◆ Provided data ◆
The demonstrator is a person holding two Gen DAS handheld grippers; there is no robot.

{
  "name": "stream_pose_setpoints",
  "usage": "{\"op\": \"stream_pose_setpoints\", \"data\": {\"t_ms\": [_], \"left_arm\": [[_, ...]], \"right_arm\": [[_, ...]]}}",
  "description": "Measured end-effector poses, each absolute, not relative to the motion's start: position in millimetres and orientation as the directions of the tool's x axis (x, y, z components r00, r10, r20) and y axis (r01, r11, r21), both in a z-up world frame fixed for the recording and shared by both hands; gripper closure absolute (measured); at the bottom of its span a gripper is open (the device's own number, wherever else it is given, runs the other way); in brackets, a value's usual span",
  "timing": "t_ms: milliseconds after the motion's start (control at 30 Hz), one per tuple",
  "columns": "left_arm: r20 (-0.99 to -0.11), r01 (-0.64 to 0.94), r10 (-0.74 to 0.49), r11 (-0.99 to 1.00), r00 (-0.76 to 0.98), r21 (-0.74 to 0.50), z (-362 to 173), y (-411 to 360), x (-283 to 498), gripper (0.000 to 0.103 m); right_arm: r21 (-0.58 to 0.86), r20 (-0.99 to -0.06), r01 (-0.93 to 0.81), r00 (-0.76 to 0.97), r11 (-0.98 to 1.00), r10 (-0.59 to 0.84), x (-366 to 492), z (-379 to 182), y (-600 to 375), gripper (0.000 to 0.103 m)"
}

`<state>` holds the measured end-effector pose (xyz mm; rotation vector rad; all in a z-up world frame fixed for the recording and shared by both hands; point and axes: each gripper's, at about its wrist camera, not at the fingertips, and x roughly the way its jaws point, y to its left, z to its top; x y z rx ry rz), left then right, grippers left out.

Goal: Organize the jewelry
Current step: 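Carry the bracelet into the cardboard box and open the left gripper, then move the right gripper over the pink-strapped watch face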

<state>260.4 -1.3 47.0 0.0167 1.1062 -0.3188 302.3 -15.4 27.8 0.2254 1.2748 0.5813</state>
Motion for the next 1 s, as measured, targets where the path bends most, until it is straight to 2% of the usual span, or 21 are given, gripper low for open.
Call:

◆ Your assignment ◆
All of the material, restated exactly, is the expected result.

◆ Answer for this exercise ◆
The demonstrator is a person holding two Gen DAS handheld grippers; there is no robot.

{
  "name": "stream_pose_setpoints",
  "usage": "{\"op\": \"stream_pose_setpoints\", \"data\": {\"t_ms\": [_], \"left_arm\": [[_, ...]], \"right_arm\": [[_, ...]]}}",
  "description": "Measured end-effector poses, each absolute, not relative to the motion's start: position in millimetres and orientation as the directions of the tool's x axis (x, y, z components r00, r10, r20) and y axis (r01, r11, r21), both in a z-up world frame fixed for the recording and shared by both hands; gripper closure absolute (measured); at the bottom of its span a gripper is open (the device's own number, wherever else it is given, runs the other way); in brackets, a value's usual span",
  "timing": "t_ms: milliseconds after the motion's start (control at 30 Hz), one per tuple",
  "columns": "left_arm: r20 (-0.99 to -0.11), r01 (-0.64 to 0.94), r10 (-0.74 to 0.49), r11 (-0.99 to 1.00), r00 (-0.76 to 0.98), r21 (-0.74 to 0.50), z (-362 to 173), y (-411 to 360), x (-283 to 498), gripper (0.000 to 0.103 m); right_arm: r21 (-0.58 to 0.86), r20 (-0.99 to -0.06), r01 (-0.93 to 0.81), r00 (-0.76 to 0.97), r11 (-0.98 to 1.00), r10 (-0.59 to 0.84), x (-366 to 492), z (-379 to 182), y (-600 to 375), gripper (0.000 to 0.103 m)"
}

`<state>` holds the measured end-effector pose (xyz mm; rotation vector rad; all in a z-up world frame fixed for the recording and shared by both hands; point and axes: each gripper's, at about its wrist camera, not at the fingertips, and x roughly the way its jaws point, y to its left, z to its top; x y z rx ry rz), left then right, grippers left out.

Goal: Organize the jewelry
Current step: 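Carry the bracelet into the cardboard box and open the left gripper, then move the right gripper over the pink-strapped watch face
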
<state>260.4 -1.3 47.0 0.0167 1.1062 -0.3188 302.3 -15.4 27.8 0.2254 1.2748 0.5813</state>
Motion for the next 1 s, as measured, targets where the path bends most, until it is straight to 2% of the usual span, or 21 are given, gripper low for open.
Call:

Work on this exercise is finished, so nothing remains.